Yuni Kim
Assistant News Editor
As essay deadlines and exam periods loom, many students feel the urge to take up last-minute cram sessions and pull all-nighters to better prepare.
Others, however, are instead looking at cheating as a viable option.
A female student who wished to remain anonymous admitted to cheating on a quiz in one of her courses, and said the presiding instructor
actually caught her in the act.
“My friend and I copied each other’s answers,” she said. “The instructor caught us, but told us after. He told us to be careful because
next time he catches us, he will bring it up to be judged.”
She noted the decision to cheat was not a premeditated move.
“I don’t know why I did it. We just did it to help each other,” she said
Norma Sue Fisher-Stitt, associate vice-president of academic learning initiatives, thinks desperation may be one of the major reasons students resort to academic dishonesty.
“It becomes desperate because they have too many things due, and then it becomes a time management issue and students panic,” she said. “So they become overwhelmed and make poor decisions.”
Some students, like second-year political science major Gayle Mcfadden, refuse to cheat not because they fear getting caught, but because they think it intellectually bankrupt.
“What’s the sensibility of paying for a class to learn something amazing when all you’re going to do is cheat? What are you really learning? And if you’re going to cheat at that, what else are you going to cheat at?” said Mcfadden.

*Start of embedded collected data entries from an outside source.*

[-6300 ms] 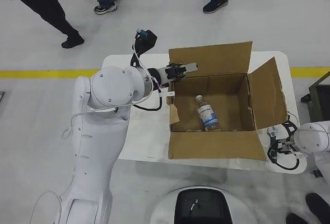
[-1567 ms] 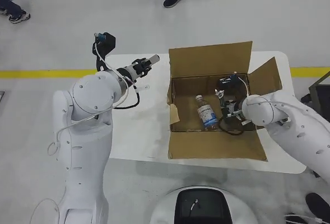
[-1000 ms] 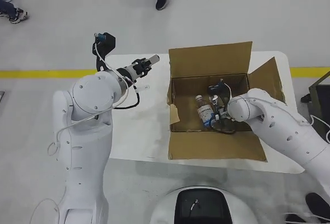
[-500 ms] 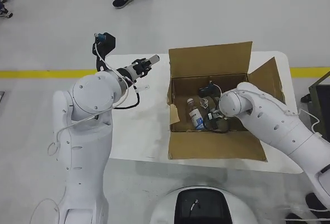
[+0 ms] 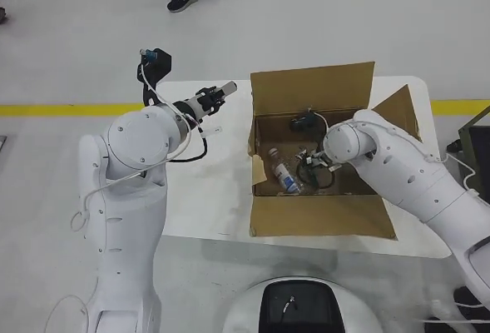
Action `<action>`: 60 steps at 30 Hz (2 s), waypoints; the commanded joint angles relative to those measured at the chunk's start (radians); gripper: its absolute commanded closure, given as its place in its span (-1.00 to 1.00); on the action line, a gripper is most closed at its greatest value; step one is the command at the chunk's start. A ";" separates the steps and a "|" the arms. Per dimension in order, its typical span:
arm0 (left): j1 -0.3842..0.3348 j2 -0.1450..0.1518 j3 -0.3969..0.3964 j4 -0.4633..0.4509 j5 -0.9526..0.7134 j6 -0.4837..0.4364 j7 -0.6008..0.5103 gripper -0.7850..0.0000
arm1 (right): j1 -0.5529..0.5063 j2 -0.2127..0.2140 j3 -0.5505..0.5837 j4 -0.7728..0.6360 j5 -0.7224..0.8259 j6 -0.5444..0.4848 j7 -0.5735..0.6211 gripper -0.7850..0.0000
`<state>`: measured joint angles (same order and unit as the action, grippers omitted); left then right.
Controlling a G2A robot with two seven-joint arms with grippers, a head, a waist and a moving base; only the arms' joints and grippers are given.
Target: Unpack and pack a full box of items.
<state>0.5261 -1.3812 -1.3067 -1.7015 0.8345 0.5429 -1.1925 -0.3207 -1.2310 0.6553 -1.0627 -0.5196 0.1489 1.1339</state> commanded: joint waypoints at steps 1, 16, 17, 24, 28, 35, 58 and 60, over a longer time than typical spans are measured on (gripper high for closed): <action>0.000 0.000 0.000 0.000 0.000 0.000 0.000 -1.00 | -0.002 0.019 0.048 -0.040 -0.009 -0.022 0.005 0.02; 0.000 0.000 0.000 0.000 0.000 0.000 0.000 -1.00 | -0.294 0.221 0.834 -0.598 0.114 -0.045 0.124 0.90; 0.000 0.000 0.000 0.000 0.000 0.000 0.000 -1.00 | -0.314 0.231 0.888 -0.620 0.098 -0.047 0.136 0.91; 0.000 0.000 0.000 0.000 0.000 0.000 0.000 -1.00 | -0.402 0.286 1.086 -0.660 -0.100 -0.132 0.289 1.00; 0.000 0.000 0.000 0.000 0.000 0.000 0.000 -1.00 | -0.466 0.308 1.156 -0.643 -0.219 -0.168 0.338 1.00; 0.000 0.000 0.000 0.000 0.000 0.000 0.000 -1.00 | -0.616 0.335 1.169 -0.550 -0.363 -0.211 0.402 0.90; 0.000 0.000 0.000 0.000 0.000 0.000 0.000 -1.00 | -0.759 0.381 1.022 -0.555 -0.375 -0.218 0.402 -1.00; 0.000 0.000 0.000 0.000 0.000 0.000 0.000 -1.00 | -0.777 0.380 1.016 -0.550 -0.379 -0.219 0.359 -1.00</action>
<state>0.5261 -1.3812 -1.3067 -1.7015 0.8345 0.5429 -1.1925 -1.0857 -0.8506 1.6748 -1.6165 -0.8961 -0.0700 1.5271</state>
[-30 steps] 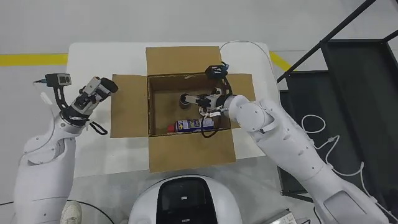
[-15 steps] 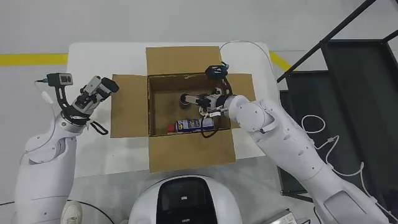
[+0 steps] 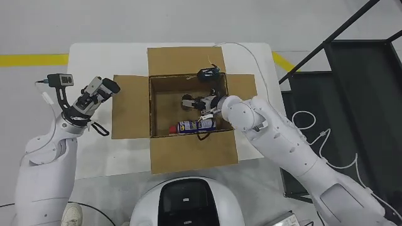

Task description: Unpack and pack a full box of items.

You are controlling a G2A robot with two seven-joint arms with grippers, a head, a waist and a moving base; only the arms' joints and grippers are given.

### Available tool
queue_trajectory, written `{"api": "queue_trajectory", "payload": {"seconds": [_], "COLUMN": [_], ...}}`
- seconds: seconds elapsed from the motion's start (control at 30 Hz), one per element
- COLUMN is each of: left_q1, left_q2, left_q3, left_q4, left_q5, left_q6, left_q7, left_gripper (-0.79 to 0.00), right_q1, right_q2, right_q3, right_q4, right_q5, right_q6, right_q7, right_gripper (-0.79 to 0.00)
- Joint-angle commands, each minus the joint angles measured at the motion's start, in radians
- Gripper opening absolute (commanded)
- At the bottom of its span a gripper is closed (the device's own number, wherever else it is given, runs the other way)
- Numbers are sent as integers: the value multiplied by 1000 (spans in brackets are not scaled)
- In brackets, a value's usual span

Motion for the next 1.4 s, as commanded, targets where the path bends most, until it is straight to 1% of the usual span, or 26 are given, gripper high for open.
{"api": "queue_trajectory", "payload": {"seconds": [0.0,0.13,0.33,0.63,0.9,0.97,1.07,1.1,1.13,1.17,1.23,1.27,1.3,1.37], "left_q1": [0,0,0,0,0,0,0,0,0,0,0,0,0,0], "left_q2": [0,0,0,0,0,0,0,0,0,0,0,0,0,0], "left_q3": [0,0,0,0,0,0,0,0,0,0,0,0,0,0], "left_q4": [0,0,0,0,0,0,0,0,0,0,0,0,0,0], "left_q5": [0,0,0,0,0,0,0,0,0,0,0,0,0,0], "left_q6": [0,0,0,0,0,0,0,0,0,0,0,0,0,0], "left_q7": [0,0,0,0,0,0,0,0,0,0,0,0,0,0], "left_gripper": [0,0,0,0,0,0,0,0,0,0,0,0,0,0], "right_q1": [42,103,158,210,239,243,246,247,247,244,241,238,236,229], "right_q2": [-19,-65,-124,-195,-249,-260,-275,-279,-283,-287,-293,-295,-298,-301], "right_q3": [-51,-145,-228,-277,-301,-304,-306,-308,-310,-311,-313,-313,-312,-308], "right_q4": [38,115,238,390,496,515,540,547,551,554,559,559,559,551], "right_q5": [-21,-50,-48,-22,-15,-16,-19,-25,-29,-32,-44,-48,-53,-63], "right_q6": [27,81,98,100,106,113,120,124,128,130,136,140,143,149], "right_q7": [-4,-26,-73,-121,-152,-160,-166,-166,-166,-167,-170,-171,-172,-174], "right_gripper": [0,0,0,0,0,-31,-172,-262,-403,-453,-610,-727,-785,-785]}}
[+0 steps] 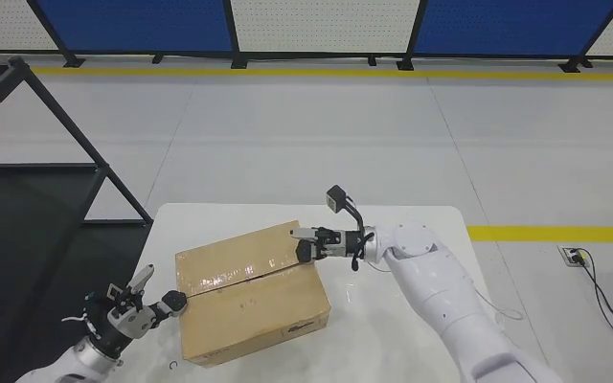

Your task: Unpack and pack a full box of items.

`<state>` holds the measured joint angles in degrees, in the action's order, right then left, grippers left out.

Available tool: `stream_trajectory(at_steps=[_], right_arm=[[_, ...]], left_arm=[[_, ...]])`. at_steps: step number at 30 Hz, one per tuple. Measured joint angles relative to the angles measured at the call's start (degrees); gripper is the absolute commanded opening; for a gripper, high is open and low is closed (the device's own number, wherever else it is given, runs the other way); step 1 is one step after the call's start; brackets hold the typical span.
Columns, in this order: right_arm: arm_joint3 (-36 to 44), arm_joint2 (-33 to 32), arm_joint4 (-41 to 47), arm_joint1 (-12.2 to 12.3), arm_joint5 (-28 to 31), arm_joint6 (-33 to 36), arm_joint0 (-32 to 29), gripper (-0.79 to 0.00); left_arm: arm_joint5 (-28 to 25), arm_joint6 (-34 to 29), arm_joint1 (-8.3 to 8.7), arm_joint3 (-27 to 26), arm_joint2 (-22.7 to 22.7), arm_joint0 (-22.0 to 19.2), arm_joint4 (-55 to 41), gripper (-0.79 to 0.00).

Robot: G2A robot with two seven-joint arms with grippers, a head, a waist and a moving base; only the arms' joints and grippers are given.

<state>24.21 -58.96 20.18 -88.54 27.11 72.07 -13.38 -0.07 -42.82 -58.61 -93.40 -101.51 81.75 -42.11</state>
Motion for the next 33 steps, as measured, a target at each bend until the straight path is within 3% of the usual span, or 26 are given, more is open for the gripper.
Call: stream_trajectory(at_steps=[5, 12, 21, 33], right_arm=[[0.55, -2.44, -1.76, 2.35, 0.32, 0.25, -0.44, 0.0], [6.05, -3.6, -4.96, 4.81, -3.64, 3.57, -4.18, 0.0], [13.02, -3.0, -4.81, 5.54, -6.31, 6.77, -7.95, 0.0], [14.29, 0.08, -2.06, 4.58, -5.48, 10.48, -8.05, 0.0]], left_arm=[[0.2, -0.01, -0.03, 0.16, 0.28, -0.38, 0.13, 0.0], [0.38, -0.82, -0.03, -0.32, 0.51, -0.61, 0.26, 0.0], [0.41, -2.78, 0.13, 0.57, 0.89, -1.15, 2.08, 0.0], [-0.08, -2.36, 0.28, 1.64, 0.42, -2.36, 3.29, 0.0]])
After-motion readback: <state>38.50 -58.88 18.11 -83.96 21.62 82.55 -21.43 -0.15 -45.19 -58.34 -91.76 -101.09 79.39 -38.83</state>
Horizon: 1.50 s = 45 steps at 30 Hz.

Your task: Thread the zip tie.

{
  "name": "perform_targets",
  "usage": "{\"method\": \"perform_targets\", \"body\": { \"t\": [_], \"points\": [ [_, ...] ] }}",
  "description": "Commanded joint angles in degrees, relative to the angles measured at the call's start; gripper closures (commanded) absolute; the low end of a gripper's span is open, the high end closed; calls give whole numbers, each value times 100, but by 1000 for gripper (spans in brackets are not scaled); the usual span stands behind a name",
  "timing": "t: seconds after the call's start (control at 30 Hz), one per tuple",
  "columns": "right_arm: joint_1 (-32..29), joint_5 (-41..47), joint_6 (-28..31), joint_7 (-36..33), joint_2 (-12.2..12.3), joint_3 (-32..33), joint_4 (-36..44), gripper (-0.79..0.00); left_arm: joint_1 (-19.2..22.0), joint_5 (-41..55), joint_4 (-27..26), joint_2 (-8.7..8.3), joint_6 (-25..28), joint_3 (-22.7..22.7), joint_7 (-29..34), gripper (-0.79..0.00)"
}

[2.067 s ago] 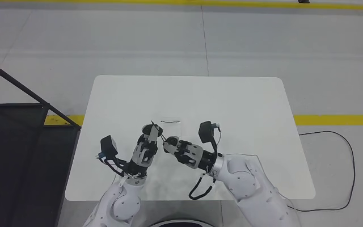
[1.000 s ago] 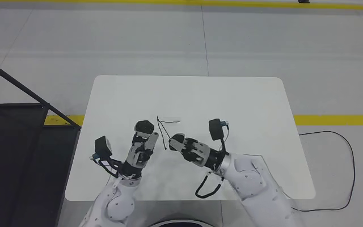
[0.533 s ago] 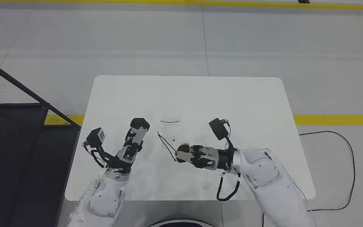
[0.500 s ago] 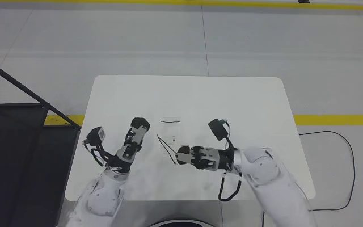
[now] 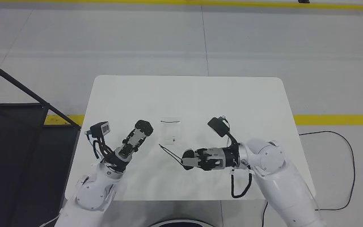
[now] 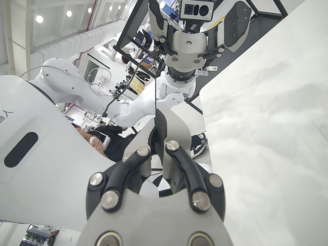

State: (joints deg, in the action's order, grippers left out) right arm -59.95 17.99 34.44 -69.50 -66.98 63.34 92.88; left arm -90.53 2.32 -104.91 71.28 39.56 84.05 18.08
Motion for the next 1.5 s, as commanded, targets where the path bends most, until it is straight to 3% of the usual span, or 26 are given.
{"method": "perform_targets", "body": {
  "t": [0.0,0.07,0.1,0.13,0.23,0.3,0.33,0.43,0.57,0.73,1.47],
  "points": [
    [0,0,0,-1,0,0,0,0,0,0,0,0,0,0,0,-785],
    [0,0,0,-1,0,0,0,0,-10,1,-40,0,-59,-56,54,-785],
    [0,0,0,-1,0,0,0,0,-18,44,-62,-2,-91,-91,103,-683],
    [-11,6,-28,2,0,-16,10,0,-21,121,-78,-7,-124,-135,214,-640],
    [52,273,-236,-271,16,-82,56,0,30,738,-107,-48,-373,-190,817,-591],
    [159,506,-440,-475,39,-130,54,0,90,1241,-80,-88,-529,-131,1299,-385],
    [210,610,-526,-562,52,-155,48,0,113,1481,-61,-107,-604,-105,1537,-372],
    [352,843,-754,-790,98,-252,39,0,183,2104,-1,-158,-824,4,2157,-403],
    [502,1109,-925,-961,159,-349,-46,0,233,2681,58,-208,-998,92,2797,-385],
    [720,1469,-1149,-1185,205,-449,-322,0,253,3036,106,-249,-1014,178,3278,-388],
    [1302,1512,-868,-902,80,-952,-1153,0,327,3131,278,-289,-865,88,3393,-296]
  ]
}}
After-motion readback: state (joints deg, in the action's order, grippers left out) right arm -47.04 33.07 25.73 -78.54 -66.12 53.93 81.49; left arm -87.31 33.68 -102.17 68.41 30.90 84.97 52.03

“It’s certainly something I don’t feel comfortable doing,” he continued.
“Being able to produce something of value and of your own words is a lot more valuable than someone else’s.”
According to Ros Woodhouse, academic director of the Centre for the Support of Teaching, every instructor has different ways of initially approaching academic dishonesty.
“I think the faculty is very diverse in the way they handle these things,” she said. “But they [should] be concerned because it diminishes what the student can learn and degrades the integrity of the university.”
“There is a university-wide policy on academic integrity,” she continued.
“There is an initial meeting between the instructor and the student,
along with a third-party mediator.
From there, it may go higher up in the system to the [Senate appeals
committee].”
Fisher-Stitt also emphasized that faculty members are asked to avoid assigning the same project every year to prevent students from copying
the work of course graduates.
She noted statistics related to academic dishonesty vary greatly from faculty to faculty.
“Surprisingly, in one of the faculties, assignments that have the most cases of academic dishonesty are the ones that are worth five percent
or less,” said Fisher-Stitt. “[Students] might be thinking that since these assignments are weighed less than, say, essays or final exams, they just want to get them out of the way as quickly as possible.”